To start, we need to turn off the bootstrap flag since this configuration is for non-bootstrap configurations.


The only other thing we need to modify for the server configuration is specifying the other server's IP addresses that this node should attempt to join when it starts up. This takes care of joining automatically, so that we do not have to manually join the cluster after our server is started:


{

    "bootstrap": false,

    "server": true,

    "datacenter": "nyc2",

    "data_dir": "/var/consul",

    "encrypt": "X4SYOinf2pTAcAHRhpj7dA==",

    "log_level": "INFO",

    "enable_syslog": true,

    "start_join": ["192.0.2.2", "192.0.2.3"]

}

The encrypt parameter must be the same for all of the participants in the system, so copying the file has already taken care of that requirement for us. Keep this in mind when creating new configurations.


Save the file when you are finished.


You should copy the contents of this configuration file to the other machines that will be acting as your consul servers. Place them in a file at /etc/consul.d/server/config.json just as you did in the first host.


The only value you need to modify on the other hosts is the IP addresses that it should attempt to connect to. You should make sure that it attempts to connect to the first server instead of its own IP. For instance, the second server in our example would have a file that looks like this:


{

    "bootstrap": false,

    "server": true,

    "datacenter": "nyc2",

    "data_dir": "/var/consul",

    "encrypt": "X4SYOinf2pTAcAHRhpj7dA==",

    "log_level": "INFO",

    "enable_syslog": true,

    "start_join": ["192.0.2.1", "192.0.2.3"]

}

Save and close the files you have created when you are finished.

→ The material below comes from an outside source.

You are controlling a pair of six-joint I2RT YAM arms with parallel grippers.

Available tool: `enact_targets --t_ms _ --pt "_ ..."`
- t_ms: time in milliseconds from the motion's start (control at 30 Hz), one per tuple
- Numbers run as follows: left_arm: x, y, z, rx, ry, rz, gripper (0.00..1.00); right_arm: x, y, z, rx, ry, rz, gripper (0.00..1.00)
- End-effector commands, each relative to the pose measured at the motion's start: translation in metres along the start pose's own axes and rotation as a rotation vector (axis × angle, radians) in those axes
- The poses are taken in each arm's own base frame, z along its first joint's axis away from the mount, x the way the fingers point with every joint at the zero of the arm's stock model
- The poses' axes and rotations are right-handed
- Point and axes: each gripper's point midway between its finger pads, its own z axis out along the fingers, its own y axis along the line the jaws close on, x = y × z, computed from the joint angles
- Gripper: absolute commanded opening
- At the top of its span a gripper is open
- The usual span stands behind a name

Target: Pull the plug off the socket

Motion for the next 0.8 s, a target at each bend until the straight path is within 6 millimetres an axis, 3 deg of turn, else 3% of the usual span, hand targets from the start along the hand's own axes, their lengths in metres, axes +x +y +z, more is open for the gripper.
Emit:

Creating the Client Configuration

Now, our server configurations are all complete. We can focus on getting our client machine up and running with a proper configuration.


Open a configuration file under the client subdirectory on the client machine:


nano /etc/consul.d/client/config.json

We will again use a previous configuration as the basis for our new configuration. Copy the contents of one of the server files into this file.


We will start out by removing any mention of the bootstrap parameter since this only applies to server configurations and changing the server parameter to false.


Next, we will add a parameter specifying the location of the web UI directory. We will be acquiring the files necessary for this in a bit. The location where they will reside is /home/consul/dist.


Finally, we want to adjust the start_join parameter to list all of our servers:


{

    "server": false,

    "datacenter": "nyc2",

    "data_dir": "/var/consul",

    "ui_dir": "/home/consul/dist",

    "encrypt": "X4SYOinf2pTAcAHRhpj7dA==",

    "log_level": "INFO",

    "enable_syslog": true,

    "start_join": ["192.0.2.1", "192.0.2.2", "192.0.2.3"]

}

Save and close the file when you are finished.


Downloading the Web UI Files

Now that we have configured the client to serve the web UI, we need to acquire the actual files that will allow us to do this.


On the consul website, right-click the link to the consul web UI and select "copy link location" or whatever similar option you have.


On the client, use su to become the consul user. We are going to set up the web directory in the consul user's home directory.


su consul

cd ~

Now, type wget, followed by a space and paste the link you copied for the web UI download. At the time of this writing, it will look like this:


wget https://dl.bintray.com/mitchellh/consul/0.3.0_web_ui.zip

Unzip the file downloaded and remove the zip file:


unzip *.zip

rm *.zip

This will create a directory called dist within your home directory. This is the directory that we pointed the web UI parameter to in the configuration file.


Before we continue, you should exit the consul user's session to get back into the root session:


exit

Create an Upstart Script

We now have our configuration files in place. Next, we can focus on creating an upstart script so that our consul instances are automatically started upon boot and restart in case of any problem.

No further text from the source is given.